WHAT THE TASK REQUIRES >> Without the pictures, output all of the data exactly.

(Items listed in a dataset)
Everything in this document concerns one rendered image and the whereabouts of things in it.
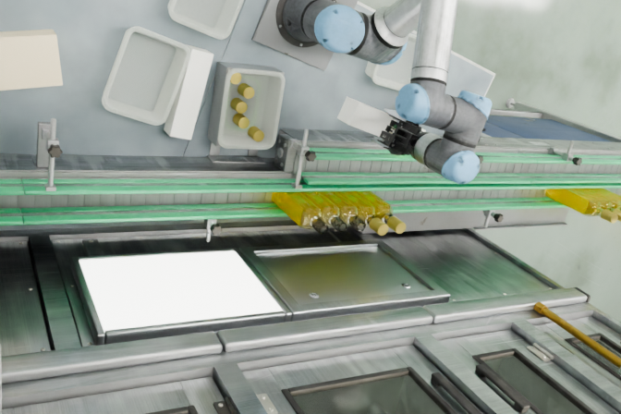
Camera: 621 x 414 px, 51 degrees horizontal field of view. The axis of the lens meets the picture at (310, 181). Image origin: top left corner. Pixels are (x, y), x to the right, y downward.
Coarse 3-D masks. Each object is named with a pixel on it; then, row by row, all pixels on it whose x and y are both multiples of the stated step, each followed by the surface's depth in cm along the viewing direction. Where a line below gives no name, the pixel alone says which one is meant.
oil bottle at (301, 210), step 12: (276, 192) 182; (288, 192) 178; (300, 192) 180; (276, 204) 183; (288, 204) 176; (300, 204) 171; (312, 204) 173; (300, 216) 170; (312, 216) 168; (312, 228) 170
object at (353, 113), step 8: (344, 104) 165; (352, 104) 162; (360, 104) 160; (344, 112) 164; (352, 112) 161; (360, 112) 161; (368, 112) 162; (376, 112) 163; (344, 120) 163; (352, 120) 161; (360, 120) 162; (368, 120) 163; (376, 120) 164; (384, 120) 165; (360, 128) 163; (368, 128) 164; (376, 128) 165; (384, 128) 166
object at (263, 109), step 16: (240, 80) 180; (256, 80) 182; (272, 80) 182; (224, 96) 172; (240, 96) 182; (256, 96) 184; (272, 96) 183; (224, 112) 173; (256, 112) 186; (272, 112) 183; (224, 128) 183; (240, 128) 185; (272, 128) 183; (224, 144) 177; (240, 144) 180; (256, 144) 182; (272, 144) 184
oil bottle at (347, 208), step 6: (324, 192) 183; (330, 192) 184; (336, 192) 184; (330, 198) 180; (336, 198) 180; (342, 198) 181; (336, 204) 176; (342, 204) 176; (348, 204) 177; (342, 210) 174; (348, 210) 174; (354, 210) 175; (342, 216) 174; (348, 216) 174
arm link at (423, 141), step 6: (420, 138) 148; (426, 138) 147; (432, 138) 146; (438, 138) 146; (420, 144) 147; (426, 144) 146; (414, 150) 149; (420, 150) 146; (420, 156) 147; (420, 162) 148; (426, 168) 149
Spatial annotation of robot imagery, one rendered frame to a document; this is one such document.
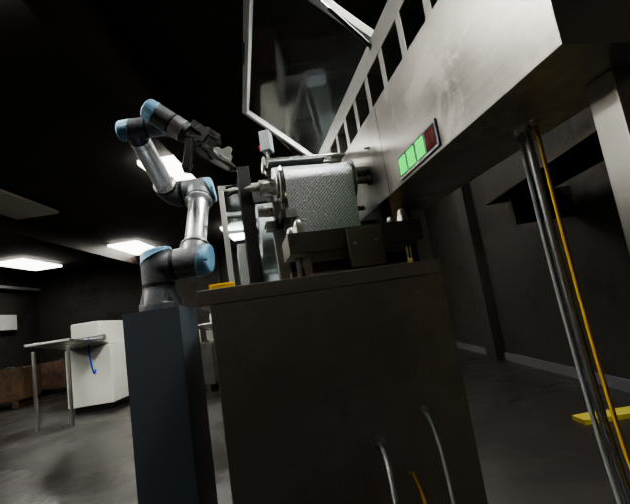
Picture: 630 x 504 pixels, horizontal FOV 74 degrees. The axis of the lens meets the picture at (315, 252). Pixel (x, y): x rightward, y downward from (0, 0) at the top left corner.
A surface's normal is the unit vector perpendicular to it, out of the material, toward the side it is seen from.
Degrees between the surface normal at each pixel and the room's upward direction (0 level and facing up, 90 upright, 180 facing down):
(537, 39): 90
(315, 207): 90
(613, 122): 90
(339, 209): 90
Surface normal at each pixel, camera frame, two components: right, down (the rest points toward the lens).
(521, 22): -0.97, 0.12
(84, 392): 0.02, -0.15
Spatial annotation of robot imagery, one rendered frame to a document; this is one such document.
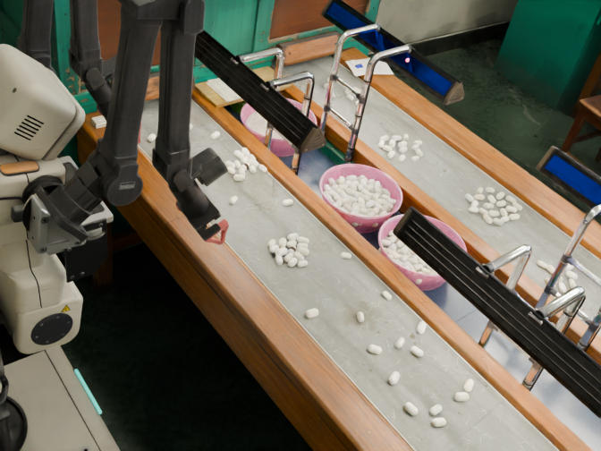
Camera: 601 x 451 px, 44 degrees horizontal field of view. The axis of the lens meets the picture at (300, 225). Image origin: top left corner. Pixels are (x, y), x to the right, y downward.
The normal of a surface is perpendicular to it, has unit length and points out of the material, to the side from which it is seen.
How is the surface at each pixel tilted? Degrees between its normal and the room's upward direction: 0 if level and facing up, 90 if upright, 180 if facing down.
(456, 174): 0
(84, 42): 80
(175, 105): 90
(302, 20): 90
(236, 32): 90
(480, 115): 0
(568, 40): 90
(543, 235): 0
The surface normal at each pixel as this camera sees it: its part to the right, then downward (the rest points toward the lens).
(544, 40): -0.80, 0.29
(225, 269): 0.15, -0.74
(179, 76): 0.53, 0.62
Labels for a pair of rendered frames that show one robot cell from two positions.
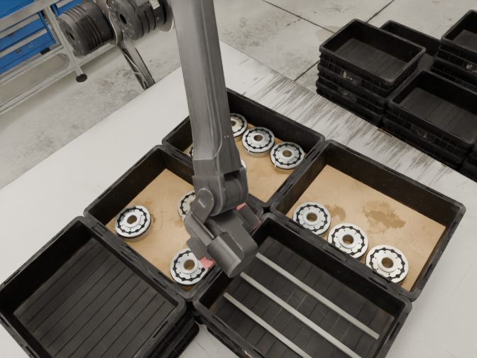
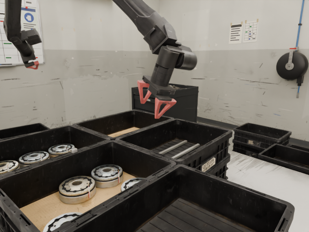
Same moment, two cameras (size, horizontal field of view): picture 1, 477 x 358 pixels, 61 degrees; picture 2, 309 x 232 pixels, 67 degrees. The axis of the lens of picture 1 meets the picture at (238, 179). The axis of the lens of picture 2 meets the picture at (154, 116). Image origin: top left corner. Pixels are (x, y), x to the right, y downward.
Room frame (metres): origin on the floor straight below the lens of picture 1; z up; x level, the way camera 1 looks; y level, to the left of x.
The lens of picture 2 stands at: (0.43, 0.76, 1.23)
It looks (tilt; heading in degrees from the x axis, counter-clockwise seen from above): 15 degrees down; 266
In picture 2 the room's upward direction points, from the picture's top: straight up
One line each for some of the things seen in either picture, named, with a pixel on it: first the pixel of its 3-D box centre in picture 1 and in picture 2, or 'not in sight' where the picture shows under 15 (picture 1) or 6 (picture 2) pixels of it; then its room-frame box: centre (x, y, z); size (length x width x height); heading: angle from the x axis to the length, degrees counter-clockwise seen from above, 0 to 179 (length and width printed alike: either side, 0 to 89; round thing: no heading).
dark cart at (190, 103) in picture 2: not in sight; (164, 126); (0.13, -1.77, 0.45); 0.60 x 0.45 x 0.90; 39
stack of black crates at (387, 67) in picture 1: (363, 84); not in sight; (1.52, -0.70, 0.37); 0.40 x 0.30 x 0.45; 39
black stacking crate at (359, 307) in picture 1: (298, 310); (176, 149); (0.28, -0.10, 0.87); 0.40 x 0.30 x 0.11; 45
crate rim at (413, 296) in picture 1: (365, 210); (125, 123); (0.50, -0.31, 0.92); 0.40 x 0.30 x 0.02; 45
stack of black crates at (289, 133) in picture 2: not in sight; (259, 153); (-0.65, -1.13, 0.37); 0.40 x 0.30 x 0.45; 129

TASK RESULT >>
Everything in this document concerns one rendered image and the whereabouts of things in it.
Camera: 621 x 414 px, 51 degrees horizontal field of view. The axis of the lens meets the picture at (310, 181). Image origin: top left corner. Pixels are (x, y), x to the right, y downward.
Coarse 3-D masks. Each object is named with a pixel on it; then, row by row, all pixels on it whose x and y are both multiples of the stated step, each followed by the surface's depth in cm along the viewing direction. Where a line below gives no name, the pixel alone says which one is meant.
oil bottle at (301, 210), step 12: (276, 192) 182; (288, 192) 178; (300, 192) 180; (276, 204) 183; (288, 204) 176; (300, 204) 171; (312, 204) 173; (300, 216) 170; (312, 216) 168; (312, 228) 170
object at (353, 113), step 8: (344, 104) 165; (352, 104) 162; (360, 104) 160; (344, 112) 164; (352, 112) 161; (360, 112) 161; (368, 112) 162; (376, 112) 163; (344, 120) 163; (352, 120) 161; (360, 120) 162; (368, 120) 163; (376, 120) 164; (384, 120) 165; (360, 128) 163; (368, 128) 164; (376, 128) 165; (384, 128) 166
object at (263, 109), step 16: (240, 80) 180; (256, 80) 182; (272, 80) 182; (224, 96) 172; (240, 96) 182; (256, 96) 184; (272, 96) 183; (224, 112) 173; (256, 112) 186; (272, 112) 183; (224, 128) 183; (240, 128) 185; (272, 128) 183; (224, 144) 177; (240, 144) 180; (256, 144) 182; (272, 144) 184
oil bottle at (347, 208), step 6: (324, 192) 183; (330, 192) 184; (336, 192) 184; (330, 198) 180; (336, 198) 180; (342, 198) 181; (336, 204) 176; (342, 204) 176; (348, 204) 177; (342, 210) 174; (348, 210) 174; (354, 210) 175; (342, 216) 174; (348, 216) 174
arm link at (423, 141), step 6: (420, 138) 148; (426, 138) 147; (432, 138) 146; (438, 138) 146; (420, 144) 147; (426, 144) 146; (414, 150) 149; (420, 150) 146; (420, 156) 147; (420, 162) 148; (426, 168) 149
Spatial annotation of robot imagery, one rendered frame to a document; this is one such document.
Picture: 630 x 504 pixels, horizontal FOV 74 degrees. The axis of the lens meets the picture at (315, 252). Pixel (x, y): x rightward, y downward from (0, 0) at the top left corner.
A surface's normal is the unit vector perpendicular to it, out of the material, toward the side it is seen from.
Degrees between the surface normal at each pixel and the room's upward direction (0 level and facing up, 90 upright, 180 facing down):
(537, 39): 90
(315, 207): 90
(613, 122): 90
(339, 209): 90
Surface normal at each pixel, camera frame, two components: right, down (the rest points toward the lens).
(521, 22): -0.97, 0.12
(84, 392): 0.02, -0.15
Spatial annotation of robot imagery, one rendered frame to a document; this is one such document.
Camera: 601 x 451 px, 44 degrees horizontal field of view. The axis of the lens meets the picture at (300, 225). Image origin: top left corner. Pixels are (x, y), x to the right, y downward.
The normal of a surface is perpendicular to it, has unit length and points out of the material, to the side from which it is seen.
How is the surface at each pixel tilted? Degrees between its normal and the room's upward direction: 0 if level and facing up, 90 if upright, 180 if facing down.
(456, 174): 0
(84, 42): 80
(175, 105): 90
(302, 20): 90
(236, 32): 90
(480, 115): 0
(568, 40): 90
(543, 235): 0
The surface normal at each pixel as this camera sees it: its part to the right, then downward (the rest points toward the lens).
(544, 40): -0.80, 0.29
(225, 269): 0.15, -0.74
(179, 76): 0.53, 0.62
Labels for a pair of rendered frames that show one robot cell from two positions.
Same moment, two cameras (size, horizontal field of view): picture 1, 477 x 358 pixels, 61 degrees; picture 2, 309 x 232 pixels, 67 degrees. The axis of the lens of picture 1 meets the picture at (238, 179). The axis of the lens of picture 2 meets the picture at (154, 116). Image origin: top left corner. Pixels are (x, y), x to the right, y downward.
Room frame (metres): origin on the floor straight below the lens of picture 1; z up; x level, the way camera 1 looks; y level, to the left of x.
The lens of picture 2 stands at: (0.43, 0.76, 1.23)
It looks (tilt; heading in degrees from the x axis, counter-clockwise seen from above): 15 degrees down; 266
In picture 2 the room's upward direction points, from the picture's top: straight up
One line each for some of the things seen in either picture, named, with a pixel on it: first the pixel of its 3-D box centre in picture 1 and in picture 2, or 'not in sight' where the picture shows under 15 (picture 1) or 6 (picture 2) pixels of it; then its room-frame box: centre (x, y, z); size (length x width x height); heading: angle from the x axis to the length, degrees counter-clockwise seen from above, 0 to 179 (length and width printed alike: either side, 0 to 89; round thing: no heading).
dark cart at (190, 103) in picture 2: not in sight; (164, 126); (0.13, -1.77, 0.45); 0.60 x 0.45 x 0.90; 39
stack of black crates at (387, 67) in picture 1: (363, 84); not in sight; (1.52, -0.70, 0.37); 0.40 x 0.30 x 0.45; 39
black stacking crate at (359, 307) in picture 1: (298, 310); (176, 149); (0.28, -0.10, 0.87); 0.40 x 0.30 x 0.11; 45
crate rim at (413, 296) in picture 1: (365, 210); (125, 123); (0.50, -0.31, 0.92); 0.40 x 0.30 x 0.02; 45
stack of black crates at (289, 133) in picture 2: not in sight; (259, 153); (-0.65, -1.13, 0.37); 0.40 x 0.30 x 0.45; 129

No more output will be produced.